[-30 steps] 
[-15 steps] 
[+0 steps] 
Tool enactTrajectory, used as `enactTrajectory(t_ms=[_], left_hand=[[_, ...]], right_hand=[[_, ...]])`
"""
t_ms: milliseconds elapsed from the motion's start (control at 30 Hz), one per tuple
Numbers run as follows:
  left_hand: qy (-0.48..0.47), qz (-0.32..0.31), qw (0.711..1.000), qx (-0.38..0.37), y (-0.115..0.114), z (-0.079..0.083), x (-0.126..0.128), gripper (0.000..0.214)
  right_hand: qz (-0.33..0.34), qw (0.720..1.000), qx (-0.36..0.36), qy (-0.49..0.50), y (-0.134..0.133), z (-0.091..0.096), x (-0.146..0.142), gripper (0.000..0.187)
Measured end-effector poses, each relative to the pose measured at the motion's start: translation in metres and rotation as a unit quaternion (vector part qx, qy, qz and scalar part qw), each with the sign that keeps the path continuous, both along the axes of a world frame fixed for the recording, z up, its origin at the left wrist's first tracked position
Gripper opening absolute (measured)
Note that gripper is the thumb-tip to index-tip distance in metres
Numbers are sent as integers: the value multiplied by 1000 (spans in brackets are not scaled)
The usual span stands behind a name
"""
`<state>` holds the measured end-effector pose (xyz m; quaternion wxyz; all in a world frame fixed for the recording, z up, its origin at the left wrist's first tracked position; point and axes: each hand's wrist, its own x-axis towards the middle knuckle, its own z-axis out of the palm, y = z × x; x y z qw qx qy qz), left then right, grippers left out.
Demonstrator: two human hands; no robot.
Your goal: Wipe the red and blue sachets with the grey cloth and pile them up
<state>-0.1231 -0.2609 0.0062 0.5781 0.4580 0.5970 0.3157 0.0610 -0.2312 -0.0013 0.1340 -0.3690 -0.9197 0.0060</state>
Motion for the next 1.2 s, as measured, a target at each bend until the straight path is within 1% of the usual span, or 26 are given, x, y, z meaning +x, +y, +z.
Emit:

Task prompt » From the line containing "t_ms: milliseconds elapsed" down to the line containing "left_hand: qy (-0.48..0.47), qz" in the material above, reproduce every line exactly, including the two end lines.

Your solution »
t_ms: milliseconds elapsed from the motion's start (control at 30 Hz), one per tuple
Numbers run as follows:
  left_hand: qy (-0.48..0.47), qz (-0.32..0.31), qw (0.711..1.000), qx (-0.38..0.37), y (-0.115..0.114), z (-0.079..0.083), x (-0.126..0.128), gripper (0.000..0.214)

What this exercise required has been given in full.